In 2000, Elliott established a team to treat children with severe tracheal disease with a particular interest in long-segment tracheal stenosis.  This team grew to become the world-renowned National Service for Severe Tracheal Disease in Children, and pioneered several innovative therapies including slide tracheoplasty, stenting and later transplantation. His team performed the first stem-cell-supported tracheal transplant in a child.

Elliott also led the Thoracic Transplantation Service at Great Ormond Street from 2000 to 2010.

From 2018 through 2020, Elliott was a member of the China Tribunal, a people's tribunal established to assess allegations of forced organ harvesting and other severe human rights abuses in Chinese detention camps.  The judgment of the Tribunal, that China was guilty beyond reasonable doubt, was published in 2020.

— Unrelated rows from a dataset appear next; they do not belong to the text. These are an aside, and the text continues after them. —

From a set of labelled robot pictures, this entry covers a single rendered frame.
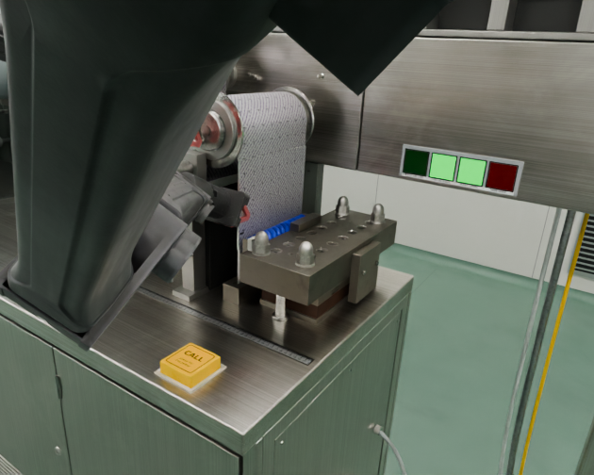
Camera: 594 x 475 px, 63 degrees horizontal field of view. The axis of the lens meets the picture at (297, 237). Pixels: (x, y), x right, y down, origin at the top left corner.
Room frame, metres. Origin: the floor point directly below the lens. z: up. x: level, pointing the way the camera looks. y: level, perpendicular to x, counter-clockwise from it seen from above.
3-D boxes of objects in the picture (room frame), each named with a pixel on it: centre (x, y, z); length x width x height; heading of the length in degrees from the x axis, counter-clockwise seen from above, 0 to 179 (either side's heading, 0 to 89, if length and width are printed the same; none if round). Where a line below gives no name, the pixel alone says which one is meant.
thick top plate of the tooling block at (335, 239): (0.99, -0.07, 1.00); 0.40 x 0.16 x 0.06; 148
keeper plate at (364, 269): (0.95, -0.15, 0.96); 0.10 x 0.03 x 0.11; 148
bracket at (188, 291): (0.94, 0.22, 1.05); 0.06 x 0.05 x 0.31; 148
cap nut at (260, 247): (0.87, 0.07, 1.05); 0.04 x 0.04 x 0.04
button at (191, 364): (0.67, 0.16, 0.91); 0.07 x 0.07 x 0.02; 58
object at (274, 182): (1.02, 0.06, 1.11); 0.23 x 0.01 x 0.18; 148
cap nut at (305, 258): (0.83, -0.02, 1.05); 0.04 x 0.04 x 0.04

From 2017 to 2022 Elliott was Chief Medical Officer of Allocate Software Ltd.

==Other research work==
Elliott is known for his research into the pathophysiology of cardiopulmonary bypass, particularly ultrafiltration and modified ultrafiltration and for work on the treatment of tracheal disorders in children.  He established the European Congenital Heart Defects Database in the early 1990s, which was the forerunner of the EACTS and STS registries. He was also founding president of the International Nomenclature Society for CHD.

With the rest of the team at Great Ormond Street, he was engaged in successful work to improve teamwork using human factors research with Formula 1 teams and with the aviation industry. He became involved with Formula 1 by noticing similarities between teams dealing with pitstops and the transfer of patients from theatre to intensive care.

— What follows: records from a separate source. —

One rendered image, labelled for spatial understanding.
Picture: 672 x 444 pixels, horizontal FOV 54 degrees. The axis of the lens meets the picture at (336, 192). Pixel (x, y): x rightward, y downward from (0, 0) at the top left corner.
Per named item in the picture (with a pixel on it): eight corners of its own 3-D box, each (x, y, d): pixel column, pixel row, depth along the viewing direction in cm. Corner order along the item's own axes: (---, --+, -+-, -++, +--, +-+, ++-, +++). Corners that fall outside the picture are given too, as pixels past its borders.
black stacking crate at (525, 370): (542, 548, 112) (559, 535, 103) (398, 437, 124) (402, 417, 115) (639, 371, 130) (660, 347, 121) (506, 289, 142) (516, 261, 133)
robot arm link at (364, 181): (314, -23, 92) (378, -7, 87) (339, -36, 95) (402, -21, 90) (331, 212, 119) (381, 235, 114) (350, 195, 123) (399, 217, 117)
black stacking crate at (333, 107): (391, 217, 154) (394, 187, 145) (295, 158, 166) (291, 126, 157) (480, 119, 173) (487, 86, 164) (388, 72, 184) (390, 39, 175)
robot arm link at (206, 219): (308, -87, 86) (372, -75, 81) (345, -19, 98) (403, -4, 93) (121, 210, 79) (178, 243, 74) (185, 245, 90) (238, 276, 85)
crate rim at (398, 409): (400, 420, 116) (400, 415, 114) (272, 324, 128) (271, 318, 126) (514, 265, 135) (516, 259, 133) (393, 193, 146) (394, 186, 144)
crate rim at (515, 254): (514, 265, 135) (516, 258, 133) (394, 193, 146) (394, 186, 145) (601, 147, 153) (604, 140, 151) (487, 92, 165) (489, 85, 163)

Elliott is widely published with over 300 peer-reviewed articles and many book chapters. He has delivered over 450 invited lectures worldwide, and has taught surgery and operated throughout the world, training many of the world's leading paediatric cardiothoracic surgeons.  He has held visiting professorships throughout the world. He was the 2015 Hunterian Orator at The Royal College of Surgeons of England

He has provided evidence to the Bristol Inquiry, about the Bristol heart scandal in the 1990s, and the Francis Inquiry related to the importance of information provision for quality improvement.

== Scholarships and awards ==
1973 The Goyder Scholarship for Clinical Medicine and Surgery, University of Newcastle upon Tyne

1982 The Charles Hahn European Young Research Workers Prize Silver Medal (Stockholm)

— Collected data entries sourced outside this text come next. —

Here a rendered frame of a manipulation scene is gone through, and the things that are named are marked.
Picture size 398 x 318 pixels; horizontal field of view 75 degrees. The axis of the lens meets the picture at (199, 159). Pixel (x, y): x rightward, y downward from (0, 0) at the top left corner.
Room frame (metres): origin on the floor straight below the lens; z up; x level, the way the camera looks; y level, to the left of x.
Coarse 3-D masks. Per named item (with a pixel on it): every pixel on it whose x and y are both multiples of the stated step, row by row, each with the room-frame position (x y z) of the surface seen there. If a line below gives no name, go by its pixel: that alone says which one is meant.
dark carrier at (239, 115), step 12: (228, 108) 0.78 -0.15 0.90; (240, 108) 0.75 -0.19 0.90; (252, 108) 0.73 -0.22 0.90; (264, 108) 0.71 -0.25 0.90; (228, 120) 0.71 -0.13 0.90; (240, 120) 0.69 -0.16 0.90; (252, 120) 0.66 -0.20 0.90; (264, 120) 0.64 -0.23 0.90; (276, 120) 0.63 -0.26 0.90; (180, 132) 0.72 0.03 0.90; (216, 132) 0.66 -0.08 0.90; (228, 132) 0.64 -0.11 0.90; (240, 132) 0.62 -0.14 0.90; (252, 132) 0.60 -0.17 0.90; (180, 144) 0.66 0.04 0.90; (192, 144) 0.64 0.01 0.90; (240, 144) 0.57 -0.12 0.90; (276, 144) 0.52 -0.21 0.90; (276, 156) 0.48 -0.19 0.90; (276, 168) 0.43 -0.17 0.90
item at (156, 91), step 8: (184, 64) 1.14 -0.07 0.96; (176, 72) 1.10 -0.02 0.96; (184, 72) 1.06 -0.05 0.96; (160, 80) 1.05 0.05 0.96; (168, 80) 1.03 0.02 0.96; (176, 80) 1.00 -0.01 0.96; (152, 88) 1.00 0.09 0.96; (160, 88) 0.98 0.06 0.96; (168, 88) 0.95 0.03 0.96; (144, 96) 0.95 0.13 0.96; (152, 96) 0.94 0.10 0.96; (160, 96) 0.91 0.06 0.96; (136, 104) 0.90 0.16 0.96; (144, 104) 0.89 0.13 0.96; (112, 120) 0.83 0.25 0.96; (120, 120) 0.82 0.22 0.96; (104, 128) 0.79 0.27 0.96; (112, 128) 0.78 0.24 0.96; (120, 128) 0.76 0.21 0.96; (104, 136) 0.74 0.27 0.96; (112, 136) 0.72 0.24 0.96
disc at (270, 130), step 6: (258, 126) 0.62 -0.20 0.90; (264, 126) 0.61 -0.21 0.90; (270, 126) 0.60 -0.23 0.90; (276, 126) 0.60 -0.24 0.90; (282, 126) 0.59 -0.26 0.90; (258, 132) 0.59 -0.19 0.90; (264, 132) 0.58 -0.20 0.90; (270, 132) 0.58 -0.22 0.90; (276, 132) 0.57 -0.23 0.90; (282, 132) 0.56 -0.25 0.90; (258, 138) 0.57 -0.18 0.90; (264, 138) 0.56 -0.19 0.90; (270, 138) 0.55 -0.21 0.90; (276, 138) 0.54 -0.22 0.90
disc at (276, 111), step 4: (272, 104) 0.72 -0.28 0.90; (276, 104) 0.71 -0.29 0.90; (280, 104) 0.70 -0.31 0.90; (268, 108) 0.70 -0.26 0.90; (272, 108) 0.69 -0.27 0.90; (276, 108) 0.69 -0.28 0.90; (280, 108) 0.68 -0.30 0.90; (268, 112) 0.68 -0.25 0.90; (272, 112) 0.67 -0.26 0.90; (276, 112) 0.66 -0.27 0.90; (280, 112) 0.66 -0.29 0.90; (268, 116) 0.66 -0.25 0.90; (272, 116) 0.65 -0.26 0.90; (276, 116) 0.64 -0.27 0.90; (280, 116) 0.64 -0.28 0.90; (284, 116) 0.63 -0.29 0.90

2008 NHS Platinum Clinical Excellence Award

2011 One of 'Britain's Top 50 Surgeons', The Times, December

2012 JH Gibbon Lifetime Achievement Award of the American Society for Extracorporeal Technology (AMSECT)

2012 One of 'Britain's Top Paediatric Doctors', The Times, December

2014 One of NHS's 'Top 50 Innovators', Health Service Journal

2015 The Hunterian Medal from the Royal College of Surgeons of England

2015 The Olaf AF Acral Medal from the Swedish Surgical Society

==Personal life==
Elliott is married to Lesley, a former hospital and research manager. They had two sons, Becan, a filmmaker, and Toby who died in 2009 age 26 of SUDEP about which Elliott has spoken publicly.

Elliott enjoys reading, watching sport, playing tennis, cycling and walking the dog in his spare time. He and Lesley have an allotment to grow vegetables.